● **DATA BLOCK**:
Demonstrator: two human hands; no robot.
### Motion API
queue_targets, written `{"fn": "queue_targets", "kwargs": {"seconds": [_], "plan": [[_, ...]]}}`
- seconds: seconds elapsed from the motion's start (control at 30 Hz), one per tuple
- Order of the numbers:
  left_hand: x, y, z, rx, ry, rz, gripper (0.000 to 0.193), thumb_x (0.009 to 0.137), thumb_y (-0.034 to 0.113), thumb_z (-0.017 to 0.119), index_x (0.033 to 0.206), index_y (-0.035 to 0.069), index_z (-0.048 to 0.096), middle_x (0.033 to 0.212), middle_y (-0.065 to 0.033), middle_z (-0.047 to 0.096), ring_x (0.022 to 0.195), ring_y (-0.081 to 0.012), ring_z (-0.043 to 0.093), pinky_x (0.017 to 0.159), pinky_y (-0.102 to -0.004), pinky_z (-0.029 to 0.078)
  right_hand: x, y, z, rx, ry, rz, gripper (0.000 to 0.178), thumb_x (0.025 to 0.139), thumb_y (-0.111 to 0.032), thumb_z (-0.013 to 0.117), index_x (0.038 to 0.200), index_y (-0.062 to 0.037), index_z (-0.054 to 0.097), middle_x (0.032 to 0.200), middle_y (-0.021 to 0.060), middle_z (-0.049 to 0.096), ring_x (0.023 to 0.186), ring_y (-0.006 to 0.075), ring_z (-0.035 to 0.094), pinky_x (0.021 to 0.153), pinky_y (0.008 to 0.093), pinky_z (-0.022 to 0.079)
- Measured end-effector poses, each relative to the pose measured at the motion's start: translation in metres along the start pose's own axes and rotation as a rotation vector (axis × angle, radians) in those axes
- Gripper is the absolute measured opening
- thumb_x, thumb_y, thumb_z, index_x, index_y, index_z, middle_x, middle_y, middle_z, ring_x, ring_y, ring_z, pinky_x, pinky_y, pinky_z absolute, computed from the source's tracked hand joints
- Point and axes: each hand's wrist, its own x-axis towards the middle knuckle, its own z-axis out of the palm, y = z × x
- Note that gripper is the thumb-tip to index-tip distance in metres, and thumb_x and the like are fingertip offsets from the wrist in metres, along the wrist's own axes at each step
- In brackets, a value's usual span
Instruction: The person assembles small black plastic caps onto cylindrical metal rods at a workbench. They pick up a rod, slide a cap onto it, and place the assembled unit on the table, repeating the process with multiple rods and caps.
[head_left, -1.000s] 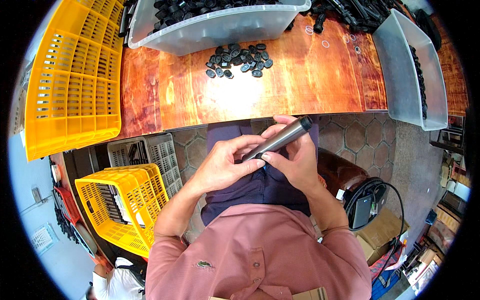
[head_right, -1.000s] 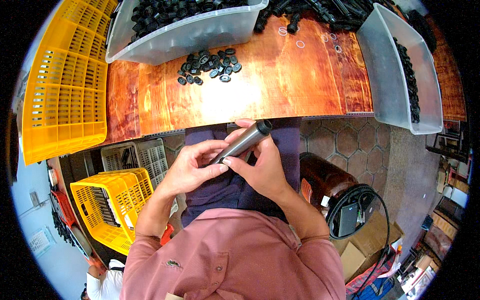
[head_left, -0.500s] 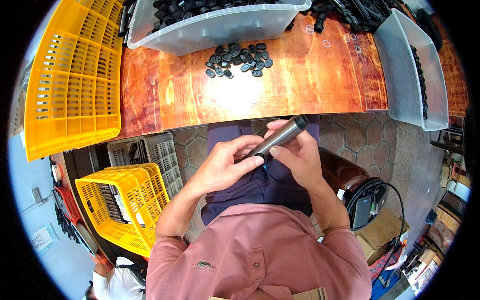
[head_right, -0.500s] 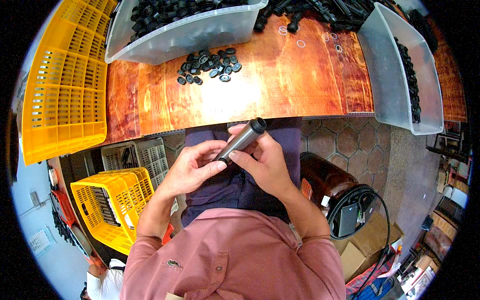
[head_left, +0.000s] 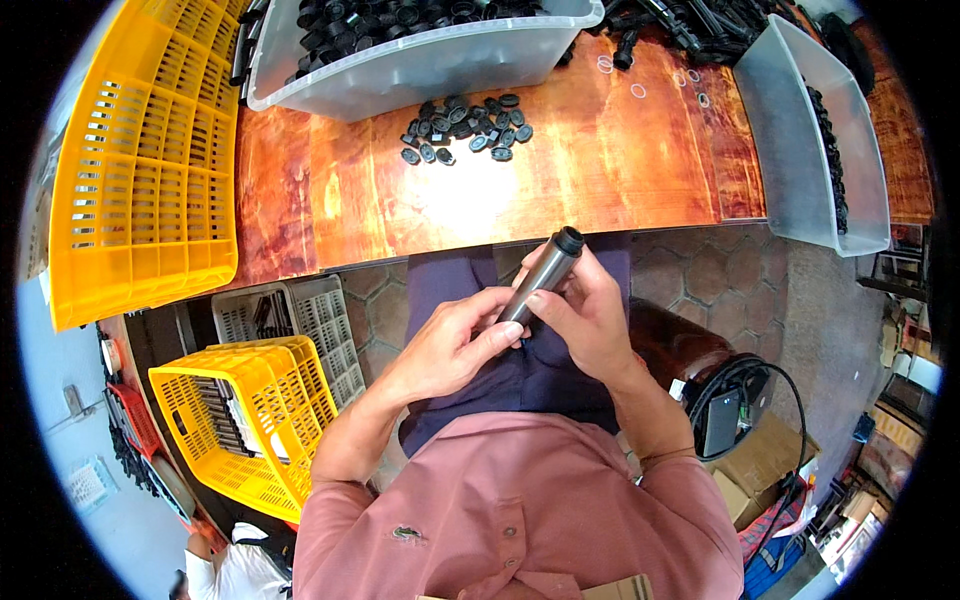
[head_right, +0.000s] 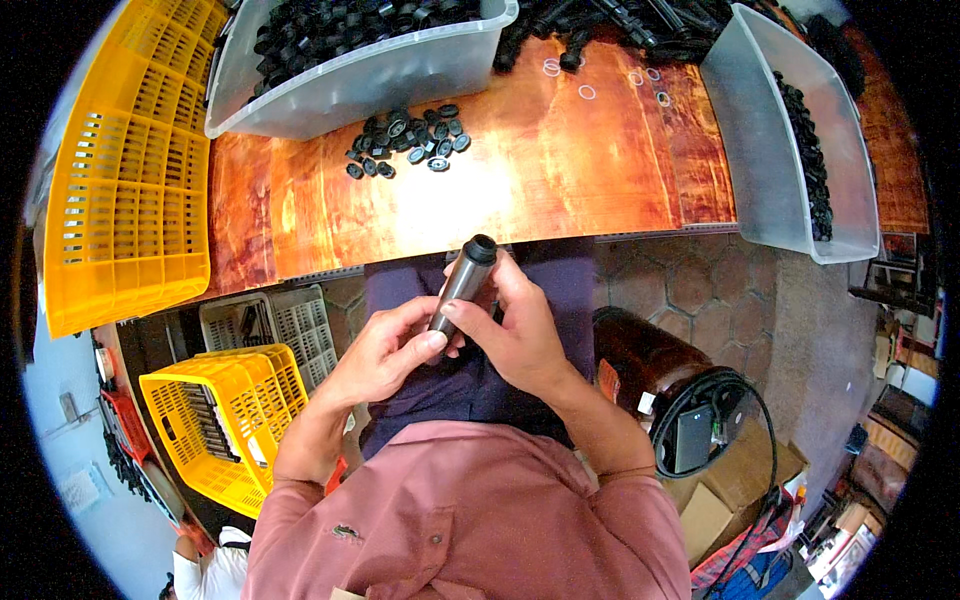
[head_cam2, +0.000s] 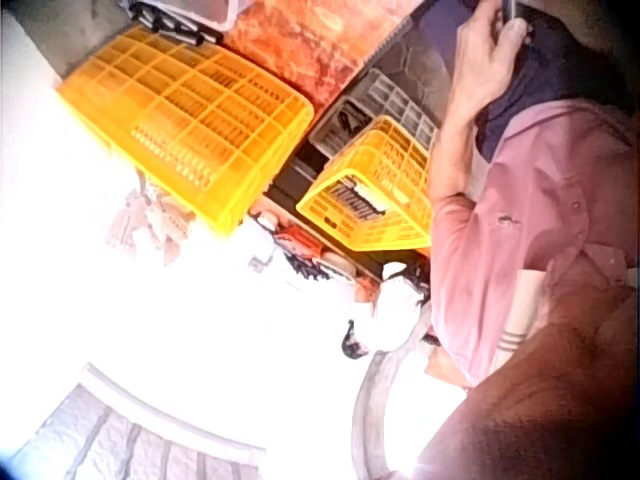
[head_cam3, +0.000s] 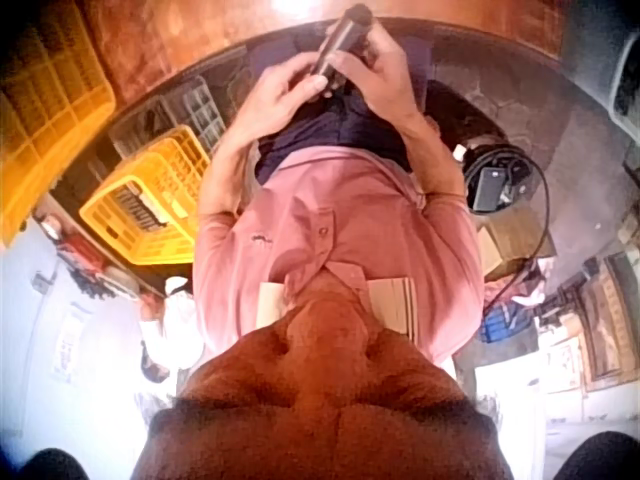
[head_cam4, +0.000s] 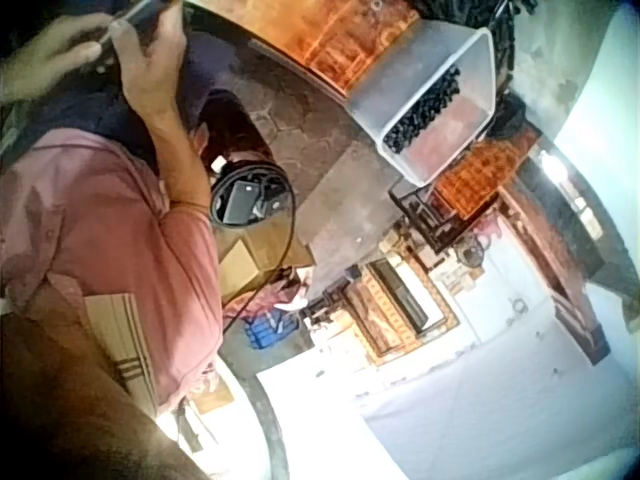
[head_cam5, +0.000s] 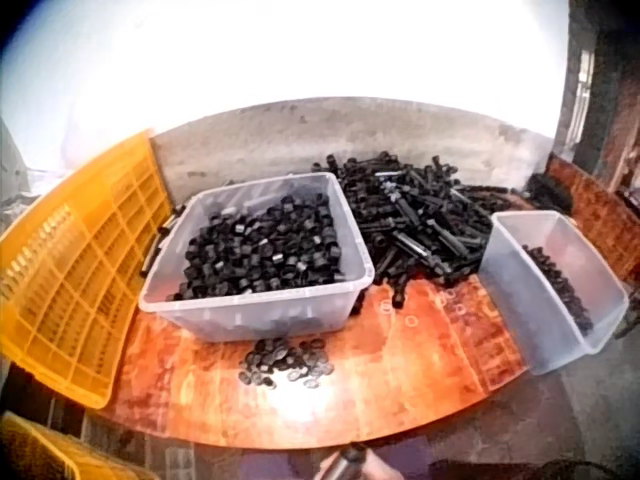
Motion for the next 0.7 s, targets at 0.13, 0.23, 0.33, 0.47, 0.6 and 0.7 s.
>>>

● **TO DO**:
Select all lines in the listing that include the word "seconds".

● **SOLUTION**:
queue_targets, written `{"fn": "queue_targets", "kwargs": {"seconds": [_], "plan": [[_, ...]]}}`
- seconds: seconds elapsed from the motion's start (control at 30 Hz), one per tuple

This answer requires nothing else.